You nailed it jaz -- The work had already been done adding the choke, low voltage DC supply, new SS rectifiers, etc., etc., and it simply would have meant tearing all of that out and rebuilding it again on a new chassis, for a lot more work.
From the standpoint of the umbilical, using that approach would have saved only one lone conductor in it to achieve the same operation as achieved with the existing approach, so either approach is basically a wash from that standpoint. So what would that approach have produced?
Solving hum problems means following the well established process of ensuring good lead dress, shielding, ground systems, low noise tubes, power supply filtering, and even potentially modifying the design to have the small signal tube heaters operate from a DC source -- and that is exactly the process that was followed here as well. Invariably, the problem is completely solved at some point in that mix or if not, then some point was not adequately addressed in that mix.
Ultimately, that's exactly what happened here, where the inadequacy was in shielding. But we always think of that in terms of cables, lead dress, or maybe missing covers. We'd never think of it in terms of the final effort required here, as such large scale noise control measures surely would have been taken care of at the design level, right? Except that in this case, that's EXACTLY where the biggest compromises were made. There was simply no place to run to get away from the contamination produced by the compromised power transformer. The only option left then was if the circuits could not be moved far enough away from the transformer, then move the transformer away from the circuits. Since all of the other noise reduction efforts had already been done, shielding from the power transformer -- as opposed to from the power supply proper -- was all that was required to finish the job.
In this case then, removing the entire power supply would have gained virtually nothing, other than to produce more work, and conformity to a typical "understanding" of the way such things are done. On the down side however, remoting the entire power supply would have made for a much larger power supply unit, than can be had by simply remoting just the power transformer itself.

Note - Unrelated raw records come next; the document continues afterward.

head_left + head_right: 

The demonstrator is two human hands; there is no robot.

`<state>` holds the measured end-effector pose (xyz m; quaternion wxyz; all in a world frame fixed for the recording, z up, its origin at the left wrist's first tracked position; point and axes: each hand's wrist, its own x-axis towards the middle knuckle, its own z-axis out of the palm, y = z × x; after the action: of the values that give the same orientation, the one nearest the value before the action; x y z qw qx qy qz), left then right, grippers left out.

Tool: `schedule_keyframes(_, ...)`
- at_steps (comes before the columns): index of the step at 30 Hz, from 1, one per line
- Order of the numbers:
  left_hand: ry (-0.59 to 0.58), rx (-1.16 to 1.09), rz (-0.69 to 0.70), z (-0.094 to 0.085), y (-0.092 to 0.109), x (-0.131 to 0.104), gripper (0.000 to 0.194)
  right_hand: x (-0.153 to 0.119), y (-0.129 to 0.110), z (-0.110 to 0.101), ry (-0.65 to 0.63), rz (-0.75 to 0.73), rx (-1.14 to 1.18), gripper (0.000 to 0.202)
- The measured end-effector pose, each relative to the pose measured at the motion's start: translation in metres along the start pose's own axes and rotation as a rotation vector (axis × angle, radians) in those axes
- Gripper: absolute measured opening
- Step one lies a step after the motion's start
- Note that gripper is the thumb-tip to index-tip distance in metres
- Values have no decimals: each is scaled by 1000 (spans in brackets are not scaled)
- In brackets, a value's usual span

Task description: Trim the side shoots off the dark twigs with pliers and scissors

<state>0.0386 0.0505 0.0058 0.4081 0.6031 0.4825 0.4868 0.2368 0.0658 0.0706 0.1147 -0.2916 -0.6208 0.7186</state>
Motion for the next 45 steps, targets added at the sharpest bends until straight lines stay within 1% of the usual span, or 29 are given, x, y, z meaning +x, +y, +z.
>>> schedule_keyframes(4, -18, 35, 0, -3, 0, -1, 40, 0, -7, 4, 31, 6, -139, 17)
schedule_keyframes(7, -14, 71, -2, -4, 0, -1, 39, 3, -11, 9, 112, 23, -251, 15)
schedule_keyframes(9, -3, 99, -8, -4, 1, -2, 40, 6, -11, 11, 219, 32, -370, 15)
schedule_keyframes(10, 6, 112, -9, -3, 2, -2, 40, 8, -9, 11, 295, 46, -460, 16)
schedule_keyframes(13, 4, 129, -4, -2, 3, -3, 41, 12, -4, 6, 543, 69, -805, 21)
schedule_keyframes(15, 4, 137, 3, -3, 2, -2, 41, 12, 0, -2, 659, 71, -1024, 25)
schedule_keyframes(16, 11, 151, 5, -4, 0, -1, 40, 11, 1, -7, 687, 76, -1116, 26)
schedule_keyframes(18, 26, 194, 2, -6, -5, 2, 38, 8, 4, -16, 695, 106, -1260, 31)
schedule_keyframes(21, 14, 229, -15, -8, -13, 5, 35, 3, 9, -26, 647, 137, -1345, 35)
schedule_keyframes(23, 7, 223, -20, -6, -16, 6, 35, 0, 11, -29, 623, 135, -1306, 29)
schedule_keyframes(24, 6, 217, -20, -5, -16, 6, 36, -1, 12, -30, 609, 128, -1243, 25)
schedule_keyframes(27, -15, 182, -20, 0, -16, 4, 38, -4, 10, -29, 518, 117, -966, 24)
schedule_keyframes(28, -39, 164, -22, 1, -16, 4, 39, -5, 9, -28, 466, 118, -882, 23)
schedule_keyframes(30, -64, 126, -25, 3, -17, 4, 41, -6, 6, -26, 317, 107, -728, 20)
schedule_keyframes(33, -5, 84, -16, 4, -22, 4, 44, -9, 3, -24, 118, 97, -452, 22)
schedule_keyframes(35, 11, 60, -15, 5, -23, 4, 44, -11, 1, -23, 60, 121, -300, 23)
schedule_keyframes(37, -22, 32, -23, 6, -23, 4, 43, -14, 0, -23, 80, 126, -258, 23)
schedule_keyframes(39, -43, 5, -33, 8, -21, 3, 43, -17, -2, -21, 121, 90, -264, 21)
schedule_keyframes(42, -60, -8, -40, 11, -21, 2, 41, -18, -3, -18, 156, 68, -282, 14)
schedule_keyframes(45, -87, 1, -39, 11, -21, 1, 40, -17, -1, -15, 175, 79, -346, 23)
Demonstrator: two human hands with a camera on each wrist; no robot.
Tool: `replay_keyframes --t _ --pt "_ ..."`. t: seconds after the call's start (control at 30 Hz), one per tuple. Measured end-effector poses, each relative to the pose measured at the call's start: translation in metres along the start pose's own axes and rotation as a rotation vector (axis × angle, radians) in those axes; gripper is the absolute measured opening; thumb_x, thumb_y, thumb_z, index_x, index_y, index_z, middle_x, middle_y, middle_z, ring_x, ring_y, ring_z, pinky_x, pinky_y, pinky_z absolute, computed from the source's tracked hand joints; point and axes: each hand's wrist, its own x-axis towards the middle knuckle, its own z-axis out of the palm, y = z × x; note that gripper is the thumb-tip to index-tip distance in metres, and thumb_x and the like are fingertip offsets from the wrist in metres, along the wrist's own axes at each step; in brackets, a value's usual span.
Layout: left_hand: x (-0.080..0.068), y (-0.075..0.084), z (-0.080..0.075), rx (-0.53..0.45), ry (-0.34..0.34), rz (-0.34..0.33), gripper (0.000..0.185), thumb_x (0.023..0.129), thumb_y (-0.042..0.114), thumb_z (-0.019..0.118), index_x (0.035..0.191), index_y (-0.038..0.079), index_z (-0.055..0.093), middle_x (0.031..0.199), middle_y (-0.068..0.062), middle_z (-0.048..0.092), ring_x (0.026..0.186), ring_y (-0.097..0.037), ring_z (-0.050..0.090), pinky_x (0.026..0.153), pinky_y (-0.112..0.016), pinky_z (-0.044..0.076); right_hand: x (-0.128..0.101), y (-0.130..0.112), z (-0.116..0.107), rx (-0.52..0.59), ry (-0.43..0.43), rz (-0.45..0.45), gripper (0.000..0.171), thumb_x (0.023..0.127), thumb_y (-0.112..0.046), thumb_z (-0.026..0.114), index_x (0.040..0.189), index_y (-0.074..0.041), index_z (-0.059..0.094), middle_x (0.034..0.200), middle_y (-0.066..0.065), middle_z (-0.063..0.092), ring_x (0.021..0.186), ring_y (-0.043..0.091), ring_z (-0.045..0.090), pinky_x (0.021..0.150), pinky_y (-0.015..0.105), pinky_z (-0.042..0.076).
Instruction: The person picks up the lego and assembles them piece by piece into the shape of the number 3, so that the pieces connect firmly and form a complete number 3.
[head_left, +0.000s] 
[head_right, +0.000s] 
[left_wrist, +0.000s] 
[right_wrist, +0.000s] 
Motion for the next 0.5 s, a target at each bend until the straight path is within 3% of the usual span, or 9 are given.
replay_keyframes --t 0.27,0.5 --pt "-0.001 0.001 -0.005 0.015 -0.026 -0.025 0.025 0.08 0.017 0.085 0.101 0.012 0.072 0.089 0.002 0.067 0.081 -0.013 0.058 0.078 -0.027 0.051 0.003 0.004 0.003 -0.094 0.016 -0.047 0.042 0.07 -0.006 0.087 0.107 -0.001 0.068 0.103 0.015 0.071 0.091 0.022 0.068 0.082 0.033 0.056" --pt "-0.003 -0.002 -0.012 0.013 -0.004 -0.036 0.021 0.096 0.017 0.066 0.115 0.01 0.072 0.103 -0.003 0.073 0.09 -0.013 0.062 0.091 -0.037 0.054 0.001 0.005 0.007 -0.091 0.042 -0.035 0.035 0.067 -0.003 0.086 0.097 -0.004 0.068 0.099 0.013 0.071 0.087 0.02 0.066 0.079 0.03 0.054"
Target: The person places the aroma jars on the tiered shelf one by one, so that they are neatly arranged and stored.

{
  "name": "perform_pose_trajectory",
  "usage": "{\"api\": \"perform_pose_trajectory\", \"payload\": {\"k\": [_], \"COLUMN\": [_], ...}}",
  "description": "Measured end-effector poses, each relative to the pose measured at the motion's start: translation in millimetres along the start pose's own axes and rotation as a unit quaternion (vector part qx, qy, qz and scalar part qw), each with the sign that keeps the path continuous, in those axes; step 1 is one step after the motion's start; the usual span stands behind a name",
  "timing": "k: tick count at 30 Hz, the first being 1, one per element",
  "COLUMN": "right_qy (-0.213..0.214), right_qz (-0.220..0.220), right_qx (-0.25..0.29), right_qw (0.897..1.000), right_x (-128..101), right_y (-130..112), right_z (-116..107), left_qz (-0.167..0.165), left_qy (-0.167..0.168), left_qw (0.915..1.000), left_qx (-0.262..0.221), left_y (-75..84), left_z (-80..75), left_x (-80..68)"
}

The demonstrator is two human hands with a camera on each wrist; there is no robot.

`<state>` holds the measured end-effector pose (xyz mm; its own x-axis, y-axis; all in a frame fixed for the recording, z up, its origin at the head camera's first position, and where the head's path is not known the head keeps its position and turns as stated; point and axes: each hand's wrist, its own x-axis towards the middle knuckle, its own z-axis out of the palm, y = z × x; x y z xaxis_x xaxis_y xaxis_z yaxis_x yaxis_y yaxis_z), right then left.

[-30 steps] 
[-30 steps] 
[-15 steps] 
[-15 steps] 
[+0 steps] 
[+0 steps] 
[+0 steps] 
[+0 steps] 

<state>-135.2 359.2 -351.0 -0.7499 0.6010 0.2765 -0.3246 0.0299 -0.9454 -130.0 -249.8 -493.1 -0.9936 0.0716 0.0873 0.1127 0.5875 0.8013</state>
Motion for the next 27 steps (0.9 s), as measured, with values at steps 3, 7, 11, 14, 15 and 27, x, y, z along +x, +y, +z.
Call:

So the answer then was shielding the power transformer, rather than the power supply. Isn't this exactly what other manufacturers did in providing complete end bell and Faraday Shielding transformer construction, and mounting the transformer on top of rather than through the chassis, which was often made of much lower magnetically active material? I've effectively accomplished the same thing here, by using space as the shielding tool. Since the transformer itself was the only noise source left, removing just that component then was just as effective as if the entire supply had been removed as well.